▶ Work instructions
Your answer should consist only of the records, copied exactly, with the images removed.

▶ Given information
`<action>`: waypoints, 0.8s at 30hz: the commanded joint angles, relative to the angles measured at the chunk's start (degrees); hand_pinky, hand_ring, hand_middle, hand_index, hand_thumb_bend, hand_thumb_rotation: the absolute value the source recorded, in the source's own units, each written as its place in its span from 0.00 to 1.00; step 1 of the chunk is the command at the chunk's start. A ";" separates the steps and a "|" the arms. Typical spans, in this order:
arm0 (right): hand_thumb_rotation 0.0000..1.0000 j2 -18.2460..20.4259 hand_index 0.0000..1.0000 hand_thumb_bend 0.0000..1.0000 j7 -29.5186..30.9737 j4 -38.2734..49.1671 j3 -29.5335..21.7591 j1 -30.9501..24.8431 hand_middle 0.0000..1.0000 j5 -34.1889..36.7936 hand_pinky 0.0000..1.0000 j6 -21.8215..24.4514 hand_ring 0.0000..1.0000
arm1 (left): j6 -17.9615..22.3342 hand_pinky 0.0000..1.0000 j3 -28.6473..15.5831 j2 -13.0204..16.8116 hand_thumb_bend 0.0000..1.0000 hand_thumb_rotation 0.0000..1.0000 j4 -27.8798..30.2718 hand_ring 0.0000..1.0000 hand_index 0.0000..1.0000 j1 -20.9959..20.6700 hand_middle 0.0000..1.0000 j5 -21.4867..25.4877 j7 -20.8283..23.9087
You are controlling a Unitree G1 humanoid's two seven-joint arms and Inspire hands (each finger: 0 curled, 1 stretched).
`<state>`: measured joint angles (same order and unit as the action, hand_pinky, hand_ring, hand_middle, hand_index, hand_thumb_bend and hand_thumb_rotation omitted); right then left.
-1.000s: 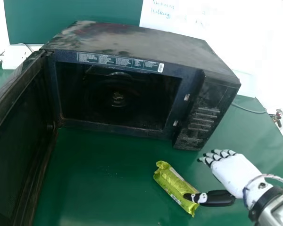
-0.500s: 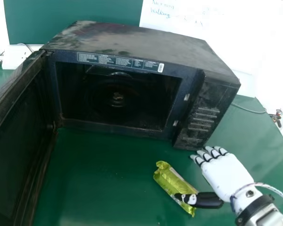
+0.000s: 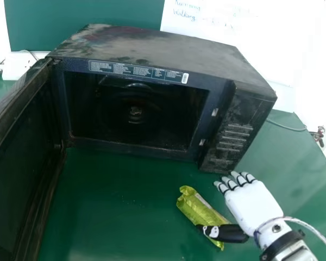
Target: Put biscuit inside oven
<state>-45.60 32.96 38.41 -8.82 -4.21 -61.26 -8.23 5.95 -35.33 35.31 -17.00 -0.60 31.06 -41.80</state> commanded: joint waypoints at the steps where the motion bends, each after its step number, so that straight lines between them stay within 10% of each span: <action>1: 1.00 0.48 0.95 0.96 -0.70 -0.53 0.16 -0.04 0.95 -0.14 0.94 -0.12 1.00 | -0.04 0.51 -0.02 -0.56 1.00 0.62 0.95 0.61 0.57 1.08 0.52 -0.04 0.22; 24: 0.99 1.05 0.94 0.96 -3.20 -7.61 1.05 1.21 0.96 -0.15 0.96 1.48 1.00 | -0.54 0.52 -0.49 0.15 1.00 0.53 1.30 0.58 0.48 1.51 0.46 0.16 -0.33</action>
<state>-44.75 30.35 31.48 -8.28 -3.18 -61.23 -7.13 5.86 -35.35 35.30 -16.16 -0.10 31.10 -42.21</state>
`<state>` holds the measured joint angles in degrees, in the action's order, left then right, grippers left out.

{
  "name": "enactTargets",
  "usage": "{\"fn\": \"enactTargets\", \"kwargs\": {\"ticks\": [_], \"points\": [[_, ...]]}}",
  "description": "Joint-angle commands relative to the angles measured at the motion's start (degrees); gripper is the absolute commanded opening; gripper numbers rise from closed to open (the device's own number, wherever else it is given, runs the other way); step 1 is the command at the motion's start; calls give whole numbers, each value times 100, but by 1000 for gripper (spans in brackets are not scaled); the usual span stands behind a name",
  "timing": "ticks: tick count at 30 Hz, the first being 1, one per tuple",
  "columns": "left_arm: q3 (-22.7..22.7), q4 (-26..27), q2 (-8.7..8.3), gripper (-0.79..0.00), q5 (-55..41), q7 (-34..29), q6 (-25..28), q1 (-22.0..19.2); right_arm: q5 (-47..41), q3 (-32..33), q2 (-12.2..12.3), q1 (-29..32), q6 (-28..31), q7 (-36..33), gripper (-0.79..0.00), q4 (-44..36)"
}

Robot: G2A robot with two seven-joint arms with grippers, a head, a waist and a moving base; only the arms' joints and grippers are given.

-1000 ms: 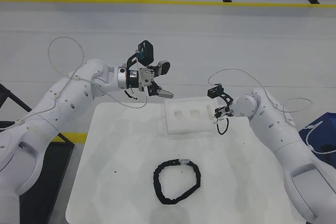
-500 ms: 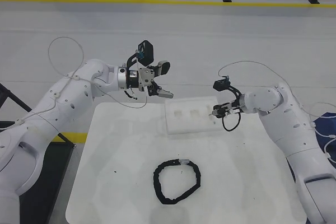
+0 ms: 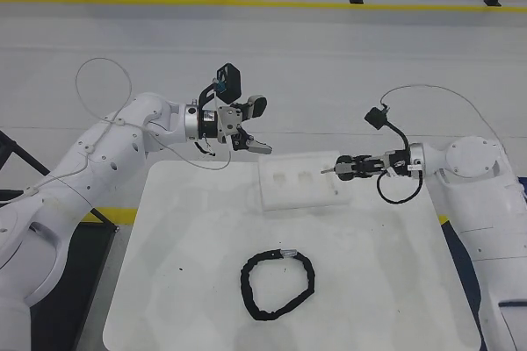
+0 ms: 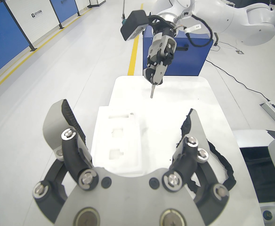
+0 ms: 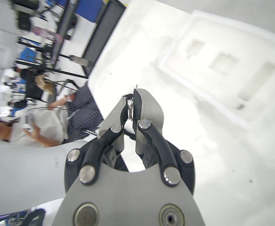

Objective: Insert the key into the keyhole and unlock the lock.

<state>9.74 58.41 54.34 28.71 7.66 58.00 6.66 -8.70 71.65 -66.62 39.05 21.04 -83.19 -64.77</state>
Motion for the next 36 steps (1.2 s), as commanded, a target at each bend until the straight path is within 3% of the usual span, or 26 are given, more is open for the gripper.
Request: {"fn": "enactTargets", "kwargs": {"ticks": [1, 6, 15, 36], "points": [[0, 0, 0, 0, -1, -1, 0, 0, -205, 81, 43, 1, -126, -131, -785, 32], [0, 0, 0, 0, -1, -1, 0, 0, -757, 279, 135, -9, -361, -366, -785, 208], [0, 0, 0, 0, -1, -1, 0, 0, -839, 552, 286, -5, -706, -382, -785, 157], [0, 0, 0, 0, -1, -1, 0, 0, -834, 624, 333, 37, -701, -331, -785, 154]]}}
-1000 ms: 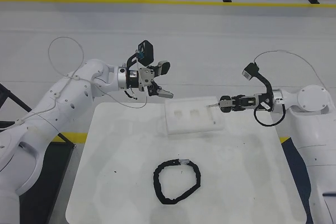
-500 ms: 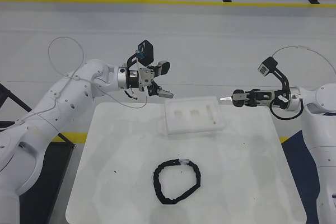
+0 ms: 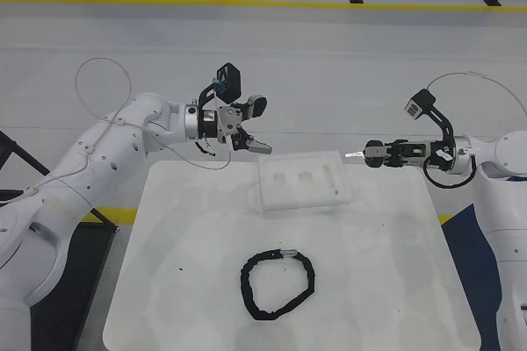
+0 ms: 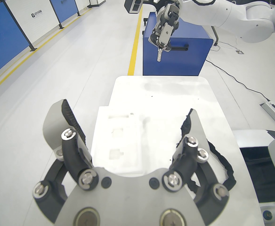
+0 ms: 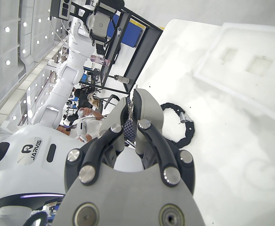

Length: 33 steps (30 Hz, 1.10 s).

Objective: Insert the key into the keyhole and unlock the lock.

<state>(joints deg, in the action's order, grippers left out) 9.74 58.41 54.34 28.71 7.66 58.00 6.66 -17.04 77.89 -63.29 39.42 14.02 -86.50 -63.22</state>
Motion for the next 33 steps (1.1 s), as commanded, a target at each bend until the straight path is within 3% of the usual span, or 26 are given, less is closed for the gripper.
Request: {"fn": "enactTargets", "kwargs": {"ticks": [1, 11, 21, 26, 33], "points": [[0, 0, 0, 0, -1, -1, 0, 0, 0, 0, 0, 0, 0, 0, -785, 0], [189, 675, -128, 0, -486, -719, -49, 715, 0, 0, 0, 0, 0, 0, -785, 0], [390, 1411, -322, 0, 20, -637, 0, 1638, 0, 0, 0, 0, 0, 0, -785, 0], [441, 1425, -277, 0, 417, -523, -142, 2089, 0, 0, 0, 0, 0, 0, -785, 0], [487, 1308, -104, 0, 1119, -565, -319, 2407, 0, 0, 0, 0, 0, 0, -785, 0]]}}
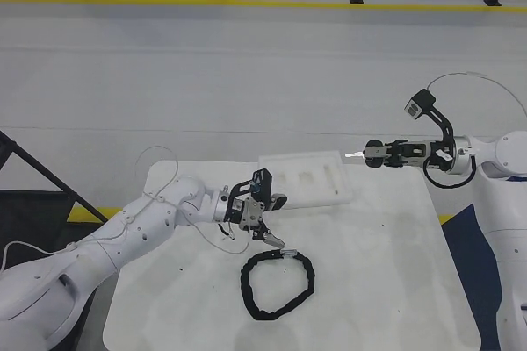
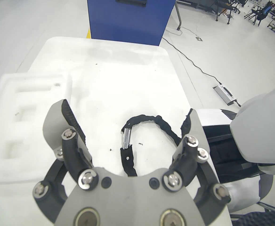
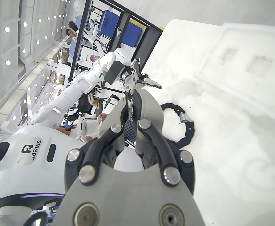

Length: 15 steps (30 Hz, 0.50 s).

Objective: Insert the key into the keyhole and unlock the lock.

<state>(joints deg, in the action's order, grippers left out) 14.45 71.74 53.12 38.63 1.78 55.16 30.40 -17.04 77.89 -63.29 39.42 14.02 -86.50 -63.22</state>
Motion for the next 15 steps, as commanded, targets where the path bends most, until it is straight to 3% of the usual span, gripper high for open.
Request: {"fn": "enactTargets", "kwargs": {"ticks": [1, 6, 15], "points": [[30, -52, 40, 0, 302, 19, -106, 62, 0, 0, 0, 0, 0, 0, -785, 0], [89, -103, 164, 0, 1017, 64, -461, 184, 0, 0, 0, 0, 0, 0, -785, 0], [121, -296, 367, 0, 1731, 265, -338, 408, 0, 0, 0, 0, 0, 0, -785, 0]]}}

▶ Answer to this task
`<action>`: waypoints, 0.8s at 30hz: the commanded joint angles, relative to the angles measured at the chunk's start (degrees); hand_pinky, hand_ring, hand_middle, hand_index, hand_thumb_bend, hand_thumb_rotation: the absolute value the source recorded, in the source's own units, each written as its place in its span from 0.00 to 1.00; step 1 of the chunk is the command at the chunk's start. A ";" separates the steps and a "|" the arms. Typical spans, in this order:
arm0 (right): hand_thumb_rotation 0.0000..1.0000 j2 -18.2460..20.4259 hand_index 0.0000..1.0000 hand_thumb_bend 0.0000..1.0000 j7 -29.5186..30.9737 j4 -38.2734..49.1671 j3 -29.5335..21.7591 j1 -30.9501..24.8431 hand_middle 0.0000..1.0000 j5 -34.1889..36.7936 hand_pinky 0.0000..1.0000 j6 -21.8215..24.4514 hand_ring 0.0000..1.0000
arm1 (left): j6 -17.9615..22.3342 hand_pinky 0.0000..1.0000 j3 -28.6473..15.5831 j2 -13.0204..16.8116 hand_thumb_bend 0.0000..1.0000 hand_thumb_rotation 0.0000..1.0000 j4 -27.8798..30.2718 hand_ring 0.0000..1.0000 hand_index 0.0000..1.0000 j1 -20.9959..20.6700 hand_middle 0.0000..1.0000 j5 -21.4867..25.4877 j7 -20.8283..23.9087
You are controlling a Unitree G1 humanoid's two seven-joint arms and Inspire hands (each finger: 0 curled, 1 stretched).
`<state>`: measured joint angles (same order and unit as the action, hand_pinky, hand_ring, hand_middle, hand_index, hand_thumb_bend and hand_thumb_rotation omitted); right then left.
-1.000s: 
-0.500s: 
+0.000s: 
Target: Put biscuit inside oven
<state>-45.60 32.96 38.41 -8.82 -4.21 -61.26 -8.23 5.95 -35.33 35.31 -17.00 -0.60 31.06 -41.80</state> commanded: joint waypoints at the steps where the motion bends, each after its step number, so that straight lines between them stay within 10% of each span: <action>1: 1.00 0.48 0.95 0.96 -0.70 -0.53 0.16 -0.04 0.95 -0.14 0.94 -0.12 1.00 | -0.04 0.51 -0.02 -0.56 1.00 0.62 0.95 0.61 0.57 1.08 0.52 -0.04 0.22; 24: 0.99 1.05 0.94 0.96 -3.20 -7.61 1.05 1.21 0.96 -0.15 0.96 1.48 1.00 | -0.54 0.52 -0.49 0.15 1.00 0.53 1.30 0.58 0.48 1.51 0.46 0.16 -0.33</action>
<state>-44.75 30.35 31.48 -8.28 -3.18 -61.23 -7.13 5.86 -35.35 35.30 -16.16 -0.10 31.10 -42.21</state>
`<state>` holds the measured joint angles in degrees, in the action's order, left then right, grippers left out.

{
  "name": "enactTargets",
  "usage": "{\"fn\": \"enactTargets\", \"kwargs\": {\"ticks\": [_], \"points\": [[_, ...]]}}",
  "description": "Joint-angle commands relative to the angles measured at the motion's start (degrees); gripper is the absolute commanded opening; gripper numbers rise from closed to open (the device's own number, wherever else it is given, runs the other way); step 1 is the command at the motion's start; calls give whole numbers, each value times 100, but by 1000 for gripper (spans in brackets are not scaled); the usual span stands behind a name",
  "timing": "ticks: tick count at 30 Hz, the first being 1, one per tuple",
  "columns": "left_arm: q3 (-22.7..22.7), q4 (-26..27), q2 (-8.7..8.3), gripper (-0.79..0.00), q5 (-55..41), q7 (-34..29), q6 (-25..28), q1 (-22.0..19.2); right_arm: q5 (-47..41), q3 (-32..33), q2 (-12.2..12.3), q1 (-29..32), q6 (-28..31), q7 (-36..33), gripper (-0.79..0.00), q4 (-44..36)"
}

Robot: G2A robot with two seven-joint arms with grippers, a head, a waist and a moving base; only the arms' joints and grippers are given.

-1000 ms: 
-500 ms: 
+0 ms: 
+0 ms: 
+0 ms: 

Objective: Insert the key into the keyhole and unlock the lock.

<state>9.74 58.41 54.34 28.71 7.66 58.00 6.66 -8.70 71.65 -66.62 39.05 21.04 -83.19 -64.77</state>
Motion for the next 36 steps (1.2 s), as commanded, a target at each bend until the straight path is within 3% of the usual span, or 26 are given, more is open for the gripper.
Request: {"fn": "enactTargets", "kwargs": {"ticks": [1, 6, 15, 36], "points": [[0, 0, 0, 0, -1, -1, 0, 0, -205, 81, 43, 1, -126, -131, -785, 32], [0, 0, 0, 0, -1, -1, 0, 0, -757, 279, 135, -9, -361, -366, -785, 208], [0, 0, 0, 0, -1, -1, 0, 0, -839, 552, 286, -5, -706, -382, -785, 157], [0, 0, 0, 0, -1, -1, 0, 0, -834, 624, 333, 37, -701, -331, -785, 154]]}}
-1000 ms: 
-500 ms: 
+0 ms: 
+0 ms: 
+0 ms: 

Length: 33 steps (30 Hz, 1.10 s).

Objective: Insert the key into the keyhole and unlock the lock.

<state>(joints deg, in the action's order, grippers left out) 9.74 58.41 54.34 28.71 7.66 58.00 6.66 -17.04 77.89 -63.29 39.42 14.02 -86.50 -63.22</state>
Motion for the next 33 steps (1.1 s), as commanded, a target at each bend until the straight path is within 3% of the usual span, or 26 are given, less is closed for the gripper.
Request: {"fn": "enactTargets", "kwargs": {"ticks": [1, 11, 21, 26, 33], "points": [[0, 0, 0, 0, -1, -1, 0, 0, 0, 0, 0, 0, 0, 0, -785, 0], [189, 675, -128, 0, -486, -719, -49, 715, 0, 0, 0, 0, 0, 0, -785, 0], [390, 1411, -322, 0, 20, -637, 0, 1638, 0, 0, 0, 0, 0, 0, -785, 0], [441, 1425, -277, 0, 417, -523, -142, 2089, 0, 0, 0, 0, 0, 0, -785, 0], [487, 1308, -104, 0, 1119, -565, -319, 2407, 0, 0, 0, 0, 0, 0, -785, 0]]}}

Length: 15 steps (30 Hz, 0.50 s).

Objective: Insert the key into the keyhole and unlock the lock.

<state>(joints deg, in the action's order, grippers left out) 14.45 71.74 53.12 38.63 1.78 55.16 30.40 -17.04 77.89 -63.29 39.42 14.02 -86.50 -63.22</state>
Motion for the next 15 steps, as commanded, targets where the path bends most, until it is straight to 3% of the usual span, gripper high for open.
Request: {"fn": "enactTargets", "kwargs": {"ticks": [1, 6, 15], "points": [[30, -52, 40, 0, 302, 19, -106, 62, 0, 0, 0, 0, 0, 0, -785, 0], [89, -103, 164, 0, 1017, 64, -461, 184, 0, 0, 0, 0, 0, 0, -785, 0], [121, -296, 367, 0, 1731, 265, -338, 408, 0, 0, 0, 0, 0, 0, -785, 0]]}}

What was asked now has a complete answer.